I had an appointment, probably a pulmonology appointment. I was in a wheelchair so my daughter was with me. When the appointment finished I said, “The bus isn’t coming for a while. Take me upstairs.” We go to the ICU.

So we turned up at the ICU and rang the bell. The receptionist let me in. As I was talking to her, one of the favorite nurses, I shouldn’t say…. just say she was in my top four.

Anyways, we had a little bit of a reunion and she said, “Would you like to come inside? See see some people?” I said, “yes!” But oh my gosh, as soon as I went through, a wave of emotion came over me. I was struggling to compose myself with people coming across to me and I couldn’t stay too long because it was too distressing.

So, the next time I went back, it was Christmas time. So, this is about eight months later. But this time is different. I was on my feet whereas before as in the wheelchair wheeled around the ICU.

and I could look around. And I realized that what I was seeing did not reconcile with my memory. It became clear that I had created a delusional geography of the ICU to blend in with my hallucinations.

But my eyes kept being drawn to my bed space. And I had these really strong hallucinations around the bed. Which sounds ridiculous and I always get embarrassed to say this…. that I kept hearing nurses having sex at the side of my bed in the cupboard.
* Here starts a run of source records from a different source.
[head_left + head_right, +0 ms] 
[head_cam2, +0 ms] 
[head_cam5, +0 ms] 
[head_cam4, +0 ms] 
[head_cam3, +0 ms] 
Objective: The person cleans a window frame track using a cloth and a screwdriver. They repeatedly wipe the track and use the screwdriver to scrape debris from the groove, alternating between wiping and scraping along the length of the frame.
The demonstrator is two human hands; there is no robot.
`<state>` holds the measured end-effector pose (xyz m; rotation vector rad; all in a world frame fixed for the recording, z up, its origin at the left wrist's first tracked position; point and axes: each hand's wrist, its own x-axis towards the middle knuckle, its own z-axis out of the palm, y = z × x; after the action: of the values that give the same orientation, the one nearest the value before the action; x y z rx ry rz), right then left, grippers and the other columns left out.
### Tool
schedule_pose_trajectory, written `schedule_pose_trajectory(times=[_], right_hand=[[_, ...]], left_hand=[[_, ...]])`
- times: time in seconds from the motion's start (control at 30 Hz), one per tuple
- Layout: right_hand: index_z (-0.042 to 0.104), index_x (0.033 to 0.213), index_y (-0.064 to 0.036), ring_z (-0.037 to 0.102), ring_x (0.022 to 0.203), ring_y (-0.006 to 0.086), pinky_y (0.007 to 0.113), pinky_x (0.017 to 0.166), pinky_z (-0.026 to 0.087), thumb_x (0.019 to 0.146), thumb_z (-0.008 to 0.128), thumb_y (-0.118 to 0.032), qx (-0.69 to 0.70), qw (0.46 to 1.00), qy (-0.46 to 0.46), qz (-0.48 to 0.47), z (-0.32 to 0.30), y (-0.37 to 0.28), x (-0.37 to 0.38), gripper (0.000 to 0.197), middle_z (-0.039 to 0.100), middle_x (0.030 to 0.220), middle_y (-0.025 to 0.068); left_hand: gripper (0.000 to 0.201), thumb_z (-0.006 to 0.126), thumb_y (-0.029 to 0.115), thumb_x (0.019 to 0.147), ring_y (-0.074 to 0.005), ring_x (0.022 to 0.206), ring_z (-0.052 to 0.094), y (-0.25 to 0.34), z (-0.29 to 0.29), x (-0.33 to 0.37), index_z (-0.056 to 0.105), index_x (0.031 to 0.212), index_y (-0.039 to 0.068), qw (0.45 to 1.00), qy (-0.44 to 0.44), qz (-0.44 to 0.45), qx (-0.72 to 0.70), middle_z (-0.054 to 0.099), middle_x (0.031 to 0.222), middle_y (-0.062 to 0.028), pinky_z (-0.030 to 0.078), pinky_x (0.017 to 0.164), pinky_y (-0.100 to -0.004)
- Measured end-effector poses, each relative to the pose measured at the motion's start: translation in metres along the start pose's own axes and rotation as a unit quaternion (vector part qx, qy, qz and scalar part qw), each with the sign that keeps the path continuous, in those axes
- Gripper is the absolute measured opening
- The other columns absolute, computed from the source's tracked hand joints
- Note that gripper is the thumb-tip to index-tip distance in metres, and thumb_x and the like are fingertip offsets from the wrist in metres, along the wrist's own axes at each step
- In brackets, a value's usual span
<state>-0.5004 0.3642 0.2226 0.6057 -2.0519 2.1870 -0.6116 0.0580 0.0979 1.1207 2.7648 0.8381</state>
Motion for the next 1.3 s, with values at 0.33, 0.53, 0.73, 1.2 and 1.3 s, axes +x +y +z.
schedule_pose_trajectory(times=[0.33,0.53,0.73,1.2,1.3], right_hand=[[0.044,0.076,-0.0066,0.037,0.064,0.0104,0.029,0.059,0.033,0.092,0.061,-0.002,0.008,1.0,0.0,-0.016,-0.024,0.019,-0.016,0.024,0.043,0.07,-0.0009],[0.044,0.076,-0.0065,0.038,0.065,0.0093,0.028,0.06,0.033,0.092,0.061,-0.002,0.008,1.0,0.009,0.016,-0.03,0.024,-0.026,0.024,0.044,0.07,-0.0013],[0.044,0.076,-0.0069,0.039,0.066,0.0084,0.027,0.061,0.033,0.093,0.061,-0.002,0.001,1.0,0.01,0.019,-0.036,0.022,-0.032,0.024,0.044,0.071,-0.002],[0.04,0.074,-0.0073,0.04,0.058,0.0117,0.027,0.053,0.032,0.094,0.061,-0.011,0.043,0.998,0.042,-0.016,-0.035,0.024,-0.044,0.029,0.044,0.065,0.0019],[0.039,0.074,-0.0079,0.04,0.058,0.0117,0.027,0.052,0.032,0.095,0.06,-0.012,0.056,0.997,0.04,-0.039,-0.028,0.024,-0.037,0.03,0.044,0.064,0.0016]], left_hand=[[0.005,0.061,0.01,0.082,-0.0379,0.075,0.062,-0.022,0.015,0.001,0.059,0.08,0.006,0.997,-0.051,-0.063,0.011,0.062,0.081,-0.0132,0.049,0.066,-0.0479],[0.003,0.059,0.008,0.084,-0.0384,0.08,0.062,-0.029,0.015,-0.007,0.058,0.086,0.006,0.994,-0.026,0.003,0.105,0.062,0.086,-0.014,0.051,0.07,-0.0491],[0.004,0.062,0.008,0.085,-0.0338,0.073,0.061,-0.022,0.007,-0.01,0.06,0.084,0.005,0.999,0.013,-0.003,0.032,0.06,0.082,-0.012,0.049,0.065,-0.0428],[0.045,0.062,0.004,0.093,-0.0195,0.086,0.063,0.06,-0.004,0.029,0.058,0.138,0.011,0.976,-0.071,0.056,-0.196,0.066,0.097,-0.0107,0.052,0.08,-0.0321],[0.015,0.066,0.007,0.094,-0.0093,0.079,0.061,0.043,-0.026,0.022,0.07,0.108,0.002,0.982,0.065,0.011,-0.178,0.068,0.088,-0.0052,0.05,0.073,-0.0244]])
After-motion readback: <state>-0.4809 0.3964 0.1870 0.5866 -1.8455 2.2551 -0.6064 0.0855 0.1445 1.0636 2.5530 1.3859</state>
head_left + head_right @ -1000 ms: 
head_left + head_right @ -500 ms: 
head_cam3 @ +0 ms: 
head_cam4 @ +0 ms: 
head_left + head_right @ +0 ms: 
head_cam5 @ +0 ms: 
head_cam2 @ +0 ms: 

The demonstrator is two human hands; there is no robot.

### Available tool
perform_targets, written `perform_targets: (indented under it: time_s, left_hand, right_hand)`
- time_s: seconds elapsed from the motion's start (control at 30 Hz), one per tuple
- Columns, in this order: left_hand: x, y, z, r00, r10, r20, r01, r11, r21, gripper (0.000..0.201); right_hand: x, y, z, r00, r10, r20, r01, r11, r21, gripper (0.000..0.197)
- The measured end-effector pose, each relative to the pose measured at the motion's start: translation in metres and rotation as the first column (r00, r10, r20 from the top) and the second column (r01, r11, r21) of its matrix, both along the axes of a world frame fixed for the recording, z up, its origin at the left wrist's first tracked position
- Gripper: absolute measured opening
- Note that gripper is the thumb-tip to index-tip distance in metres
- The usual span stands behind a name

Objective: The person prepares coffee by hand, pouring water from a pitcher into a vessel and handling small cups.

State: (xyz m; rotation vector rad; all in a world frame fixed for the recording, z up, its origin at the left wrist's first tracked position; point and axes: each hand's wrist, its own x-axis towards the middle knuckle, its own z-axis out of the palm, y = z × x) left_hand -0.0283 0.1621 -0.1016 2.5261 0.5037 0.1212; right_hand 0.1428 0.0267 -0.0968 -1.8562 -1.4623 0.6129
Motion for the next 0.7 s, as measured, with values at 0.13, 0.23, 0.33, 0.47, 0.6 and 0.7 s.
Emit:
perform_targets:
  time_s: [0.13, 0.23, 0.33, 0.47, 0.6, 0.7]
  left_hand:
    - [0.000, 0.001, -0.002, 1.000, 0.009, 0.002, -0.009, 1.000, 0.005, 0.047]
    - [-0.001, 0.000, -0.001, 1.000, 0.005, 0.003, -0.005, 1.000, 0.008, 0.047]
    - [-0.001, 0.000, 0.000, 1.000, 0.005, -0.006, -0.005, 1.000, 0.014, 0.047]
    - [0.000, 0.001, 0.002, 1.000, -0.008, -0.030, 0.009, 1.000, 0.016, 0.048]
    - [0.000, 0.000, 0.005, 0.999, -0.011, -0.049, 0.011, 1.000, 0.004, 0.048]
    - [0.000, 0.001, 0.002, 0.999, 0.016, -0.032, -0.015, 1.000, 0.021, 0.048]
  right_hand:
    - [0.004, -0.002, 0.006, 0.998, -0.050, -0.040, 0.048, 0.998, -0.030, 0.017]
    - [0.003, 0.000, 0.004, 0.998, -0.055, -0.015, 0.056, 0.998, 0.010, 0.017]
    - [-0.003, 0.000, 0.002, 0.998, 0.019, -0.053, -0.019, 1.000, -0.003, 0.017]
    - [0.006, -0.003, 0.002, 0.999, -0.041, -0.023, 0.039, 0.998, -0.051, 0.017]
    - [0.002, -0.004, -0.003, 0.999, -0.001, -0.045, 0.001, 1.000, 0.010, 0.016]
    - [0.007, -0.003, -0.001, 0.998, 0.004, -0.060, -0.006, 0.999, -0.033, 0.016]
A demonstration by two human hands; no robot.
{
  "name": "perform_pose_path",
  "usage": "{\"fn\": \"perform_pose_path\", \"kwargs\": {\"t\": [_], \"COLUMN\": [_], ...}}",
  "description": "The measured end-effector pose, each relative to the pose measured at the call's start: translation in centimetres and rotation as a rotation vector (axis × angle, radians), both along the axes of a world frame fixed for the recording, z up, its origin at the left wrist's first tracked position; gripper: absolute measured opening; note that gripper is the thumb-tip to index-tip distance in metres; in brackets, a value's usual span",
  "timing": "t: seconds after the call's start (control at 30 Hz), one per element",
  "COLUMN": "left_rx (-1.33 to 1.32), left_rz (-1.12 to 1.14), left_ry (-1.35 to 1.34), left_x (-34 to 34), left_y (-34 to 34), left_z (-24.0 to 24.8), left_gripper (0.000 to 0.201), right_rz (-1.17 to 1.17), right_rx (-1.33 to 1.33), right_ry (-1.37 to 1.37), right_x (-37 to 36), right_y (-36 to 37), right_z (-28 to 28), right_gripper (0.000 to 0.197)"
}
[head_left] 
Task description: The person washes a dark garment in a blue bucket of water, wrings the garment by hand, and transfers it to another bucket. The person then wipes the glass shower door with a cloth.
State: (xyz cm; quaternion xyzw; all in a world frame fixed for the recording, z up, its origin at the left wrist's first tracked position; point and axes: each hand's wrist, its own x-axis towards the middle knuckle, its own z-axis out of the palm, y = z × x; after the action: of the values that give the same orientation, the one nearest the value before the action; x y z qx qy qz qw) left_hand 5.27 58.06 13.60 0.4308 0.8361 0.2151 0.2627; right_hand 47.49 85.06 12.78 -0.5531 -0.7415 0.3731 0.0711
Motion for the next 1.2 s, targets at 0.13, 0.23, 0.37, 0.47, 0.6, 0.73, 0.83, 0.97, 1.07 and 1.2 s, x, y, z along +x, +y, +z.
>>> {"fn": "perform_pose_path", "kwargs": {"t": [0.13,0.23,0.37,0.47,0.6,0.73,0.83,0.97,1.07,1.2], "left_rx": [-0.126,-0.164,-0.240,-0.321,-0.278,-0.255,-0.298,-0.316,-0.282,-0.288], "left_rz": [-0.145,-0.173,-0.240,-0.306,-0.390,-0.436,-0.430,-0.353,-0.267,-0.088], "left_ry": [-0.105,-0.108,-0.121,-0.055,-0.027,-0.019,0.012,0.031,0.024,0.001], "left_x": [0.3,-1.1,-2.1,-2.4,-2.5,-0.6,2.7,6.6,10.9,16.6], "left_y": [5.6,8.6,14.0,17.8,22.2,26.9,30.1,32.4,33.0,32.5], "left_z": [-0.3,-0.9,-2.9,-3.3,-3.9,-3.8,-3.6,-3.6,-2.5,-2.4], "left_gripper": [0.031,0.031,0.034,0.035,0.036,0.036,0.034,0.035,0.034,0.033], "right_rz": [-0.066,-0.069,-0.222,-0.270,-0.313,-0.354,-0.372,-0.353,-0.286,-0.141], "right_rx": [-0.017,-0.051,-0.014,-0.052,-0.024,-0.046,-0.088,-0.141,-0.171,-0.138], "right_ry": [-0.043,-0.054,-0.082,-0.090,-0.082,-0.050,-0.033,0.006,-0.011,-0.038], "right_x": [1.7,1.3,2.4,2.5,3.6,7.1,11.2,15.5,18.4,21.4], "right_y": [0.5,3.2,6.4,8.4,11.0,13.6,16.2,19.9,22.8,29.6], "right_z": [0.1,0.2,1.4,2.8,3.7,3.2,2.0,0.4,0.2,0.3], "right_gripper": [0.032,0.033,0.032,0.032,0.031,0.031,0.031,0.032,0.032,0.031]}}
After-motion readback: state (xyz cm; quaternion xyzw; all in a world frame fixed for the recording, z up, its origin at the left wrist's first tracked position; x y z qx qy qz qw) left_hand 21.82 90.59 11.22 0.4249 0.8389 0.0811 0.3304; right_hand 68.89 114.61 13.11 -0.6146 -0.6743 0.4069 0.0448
And from my position because I couldn’t move my head at the limited view of the ICU. The first nurse would walk past and I knew it was them and I would be wary of them.

There was one chap, he was friendly face.And he talked to me about my children are the pictures on the wall here. He was one of these nurses who entered into my hallucinations in the negative way.

He was being friendly to me, and all I’m thinking is, “Go away, I know what you were doing. Stop talking to me.” But anyway, obviously I knew that wasn’t real. Now, what it was…. I was hearing my own breath. I had rapid shallow breathing I was almost in a constant state of panting. It was my own breathing but in that delirious state, my own thoughts would go off on a tangent.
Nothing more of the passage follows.